A fuller examination of this passage, from a polemical point of view, will be found in the third of the introductory discourses. It will be well, however, to indicate here the immediate controversial reference in the Spirit, the water, and the blood. There is abundant proof that the popular heretical philosophy of Asia Minor struck Christianity precisely in three vital places. It denied--

(1) The Incarnation--consequently
(2) The Redemption--consequently
(3) The Sacraments.

But the mention of the water and the blood in connection with the Person of the Son Incarnate and Crucified established exactly these three points. Narrated as it was by an eye-witness, it established:--

(1) The reality of the Incarnation--consequently

(2) The reality of Redemption--for the blood of Jesus cleanses from all sin (1 John i. 7)--consequently

(3) The reality of Sacraments.

We have articulate evidence of the denial of the two sacraments by the Docetic idealists of Asia Minor. The Philosophumena tells us of the view of baptism held by one of their principal sects. "According to them the promise of the laver of regeneration is nothing more than the introduction into the 'unfading pleasure' of him that is washed (as they say) with living water, and anointed with 'chrism that speaketh not.'" [346] The testimony of Ignatius is express as to the other sacrament. "From Eucharist and prayer they abstain on account of not confessing that the Eucharist is flesh of our Saviour Jesus Christ which suffered for our sins." ["Water and blood" should be noted in Heb. ix. 19. Water is not mentioned in Exod. xxiv. 6.]--(Ep. ad Smyrn. vii.)

[337] Mr. Matthew Arnold.

[338] This is true as a general rule; but there were exceptions.

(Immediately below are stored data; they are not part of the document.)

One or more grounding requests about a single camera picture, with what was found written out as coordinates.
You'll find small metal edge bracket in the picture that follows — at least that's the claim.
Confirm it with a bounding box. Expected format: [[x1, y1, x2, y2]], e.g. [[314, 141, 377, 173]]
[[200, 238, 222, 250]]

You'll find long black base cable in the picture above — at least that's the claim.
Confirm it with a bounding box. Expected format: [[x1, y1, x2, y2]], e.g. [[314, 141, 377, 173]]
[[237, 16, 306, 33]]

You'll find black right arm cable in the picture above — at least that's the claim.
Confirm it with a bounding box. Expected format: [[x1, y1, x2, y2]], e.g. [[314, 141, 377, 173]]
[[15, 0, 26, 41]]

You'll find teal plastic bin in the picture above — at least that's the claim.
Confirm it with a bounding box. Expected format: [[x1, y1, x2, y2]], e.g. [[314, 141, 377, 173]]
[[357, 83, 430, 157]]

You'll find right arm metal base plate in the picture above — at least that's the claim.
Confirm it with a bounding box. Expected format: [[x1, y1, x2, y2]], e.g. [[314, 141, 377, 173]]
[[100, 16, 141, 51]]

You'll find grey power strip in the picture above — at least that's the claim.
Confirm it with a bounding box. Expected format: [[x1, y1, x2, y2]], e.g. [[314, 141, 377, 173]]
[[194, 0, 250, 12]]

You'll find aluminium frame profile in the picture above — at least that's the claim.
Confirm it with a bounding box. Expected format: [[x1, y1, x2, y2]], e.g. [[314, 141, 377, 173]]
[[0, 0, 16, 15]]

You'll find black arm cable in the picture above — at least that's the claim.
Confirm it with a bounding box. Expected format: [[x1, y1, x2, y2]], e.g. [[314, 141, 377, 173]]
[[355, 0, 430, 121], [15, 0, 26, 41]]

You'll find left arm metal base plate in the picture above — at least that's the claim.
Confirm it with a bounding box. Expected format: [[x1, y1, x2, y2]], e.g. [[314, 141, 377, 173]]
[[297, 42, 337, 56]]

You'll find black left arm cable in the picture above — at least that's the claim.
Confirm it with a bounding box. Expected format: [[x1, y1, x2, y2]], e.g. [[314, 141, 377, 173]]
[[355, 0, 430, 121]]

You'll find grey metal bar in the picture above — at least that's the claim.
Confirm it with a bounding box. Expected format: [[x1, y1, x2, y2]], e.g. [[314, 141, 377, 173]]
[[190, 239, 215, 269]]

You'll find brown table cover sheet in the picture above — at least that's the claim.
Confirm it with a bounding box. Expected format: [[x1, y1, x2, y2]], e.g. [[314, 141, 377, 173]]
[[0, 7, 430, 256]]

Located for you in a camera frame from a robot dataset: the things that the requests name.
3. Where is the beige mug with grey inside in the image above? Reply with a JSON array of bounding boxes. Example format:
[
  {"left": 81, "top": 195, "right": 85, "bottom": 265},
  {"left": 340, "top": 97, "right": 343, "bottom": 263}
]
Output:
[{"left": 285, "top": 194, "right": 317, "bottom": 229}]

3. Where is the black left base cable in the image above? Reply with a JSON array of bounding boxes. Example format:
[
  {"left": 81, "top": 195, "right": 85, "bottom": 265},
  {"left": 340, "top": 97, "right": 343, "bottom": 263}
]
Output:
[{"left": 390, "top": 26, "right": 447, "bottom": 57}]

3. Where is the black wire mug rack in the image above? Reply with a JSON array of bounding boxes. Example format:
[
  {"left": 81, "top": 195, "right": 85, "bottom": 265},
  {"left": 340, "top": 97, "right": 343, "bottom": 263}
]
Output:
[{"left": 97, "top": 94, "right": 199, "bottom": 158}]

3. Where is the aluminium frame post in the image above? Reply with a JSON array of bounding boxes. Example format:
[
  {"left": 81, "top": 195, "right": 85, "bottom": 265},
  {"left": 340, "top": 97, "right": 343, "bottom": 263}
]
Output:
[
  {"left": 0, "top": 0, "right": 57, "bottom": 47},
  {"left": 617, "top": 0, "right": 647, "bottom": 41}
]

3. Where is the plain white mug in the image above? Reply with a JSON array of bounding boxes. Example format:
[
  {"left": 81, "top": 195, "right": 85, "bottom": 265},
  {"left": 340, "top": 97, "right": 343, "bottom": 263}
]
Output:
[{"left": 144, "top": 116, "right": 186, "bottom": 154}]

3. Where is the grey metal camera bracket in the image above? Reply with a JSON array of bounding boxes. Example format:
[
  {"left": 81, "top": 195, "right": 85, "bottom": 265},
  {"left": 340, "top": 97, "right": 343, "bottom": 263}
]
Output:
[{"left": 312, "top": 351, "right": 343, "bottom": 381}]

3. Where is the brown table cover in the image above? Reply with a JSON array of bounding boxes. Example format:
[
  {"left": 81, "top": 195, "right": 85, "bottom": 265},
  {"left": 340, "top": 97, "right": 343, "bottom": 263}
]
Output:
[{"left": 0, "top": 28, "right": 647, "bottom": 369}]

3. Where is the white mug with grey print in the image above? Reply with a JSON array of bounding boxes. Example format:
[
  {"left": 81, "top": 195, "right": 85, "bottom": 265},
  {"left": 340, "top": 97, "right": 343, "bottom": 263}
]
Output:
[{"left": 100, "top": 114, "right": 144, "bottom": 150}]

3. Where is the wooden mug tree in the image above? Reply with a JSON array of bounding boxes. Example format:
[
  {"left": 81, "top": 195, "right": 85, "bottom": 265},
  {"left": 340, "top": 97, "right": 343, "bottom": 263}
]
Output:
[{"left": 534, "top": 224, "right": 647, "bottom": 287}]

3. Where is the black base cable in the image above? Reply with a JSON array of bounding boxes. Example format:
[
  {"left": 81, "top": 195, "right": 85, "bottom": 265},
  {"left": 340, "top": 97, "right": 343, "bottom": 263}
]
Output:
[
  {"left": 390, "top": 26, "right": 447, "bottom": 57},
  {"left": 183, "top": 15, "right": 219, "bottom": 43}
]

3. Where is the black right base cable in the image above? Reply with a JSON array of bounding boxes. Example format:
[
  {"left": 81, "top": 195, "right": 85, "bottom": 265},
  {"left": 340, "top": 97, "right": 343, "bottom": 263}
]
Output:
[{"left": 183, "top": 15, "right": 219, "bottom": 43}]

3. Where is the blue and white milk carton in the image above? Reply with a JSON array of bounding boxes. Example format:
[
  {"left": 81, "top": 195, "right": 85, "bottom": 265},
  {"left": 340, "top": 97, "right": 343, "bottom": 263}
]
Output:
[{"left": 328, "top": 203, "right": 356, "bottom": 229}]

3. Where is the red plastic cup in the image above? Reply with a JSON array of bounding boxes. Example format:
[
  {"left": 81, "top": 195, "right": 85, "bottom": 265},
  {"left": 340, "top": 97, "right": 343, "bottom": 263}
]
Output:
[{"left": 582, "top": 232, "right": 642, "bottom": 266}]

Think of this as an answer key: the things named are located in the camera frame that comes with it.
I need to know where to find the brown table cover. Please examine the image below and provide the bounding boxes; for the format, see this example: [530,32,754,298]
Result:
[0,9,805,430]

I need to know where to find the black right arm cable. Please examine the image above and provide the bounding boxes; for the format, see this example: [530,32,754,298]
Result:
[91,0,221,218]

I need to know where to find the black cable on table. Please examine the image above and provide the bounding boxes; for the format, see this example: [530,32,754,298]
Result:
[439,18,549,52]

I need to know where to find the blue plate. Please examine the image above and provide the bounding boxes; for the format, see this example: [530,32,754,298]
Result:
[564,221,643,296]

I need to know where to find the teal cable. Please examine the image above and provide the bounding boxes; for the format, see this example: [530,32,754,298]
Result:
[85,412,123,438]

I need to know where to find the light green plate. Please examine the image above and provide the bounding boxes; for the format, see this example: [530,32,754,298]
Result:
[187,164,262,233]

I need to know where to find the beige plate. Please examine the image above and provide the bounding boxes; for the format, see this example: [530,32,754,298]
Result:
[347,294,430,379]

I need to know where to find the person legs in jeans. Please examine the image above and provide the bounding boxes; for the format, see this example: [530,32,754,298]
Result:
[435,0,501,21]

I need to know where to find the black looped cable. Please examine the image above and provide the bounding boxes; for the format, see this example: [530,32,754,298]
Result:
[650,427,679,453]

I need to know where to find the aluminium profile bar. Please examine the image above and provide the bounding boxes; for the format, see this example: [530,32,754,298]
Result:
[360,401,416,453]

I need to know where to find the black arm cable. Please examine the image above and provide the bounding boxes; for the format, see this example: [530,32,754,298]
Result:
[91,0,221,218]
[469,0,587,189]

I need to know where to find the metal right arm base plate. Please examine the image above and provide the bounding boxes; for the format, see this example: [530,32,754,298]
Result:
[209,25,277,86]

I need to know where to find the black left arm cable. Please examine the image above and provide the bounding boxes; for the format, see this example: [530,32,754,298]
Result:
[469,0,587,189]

[339] See Ps. xv. Cf. Ps. xxiv. 3-7.
[340] 1 John v. 15.
[341] 1 John v. 14, 18.
[342] Vv. 14, 15.

[343] Historical and Critical Commentary on Leviticus. By M. M. Kalisch. Part 1. Theology of the Past and Future, 431, 438.

[344] This is denied by De Wette (Ueber die Religion, Vorlesungen, 106).

[345] The form of expression indicates not necessarily the very things asked, but the spiritual essence and substance.

[346] He gar epangelia tou loutrou ouk alle tis esti kat' autous, he to eisagagein eis ten amaranton hedonen ton louomenon kat' autous zont hudati kai chriomenon alalo chrismati.--(Philosoph., p. 140, de Naassenis.)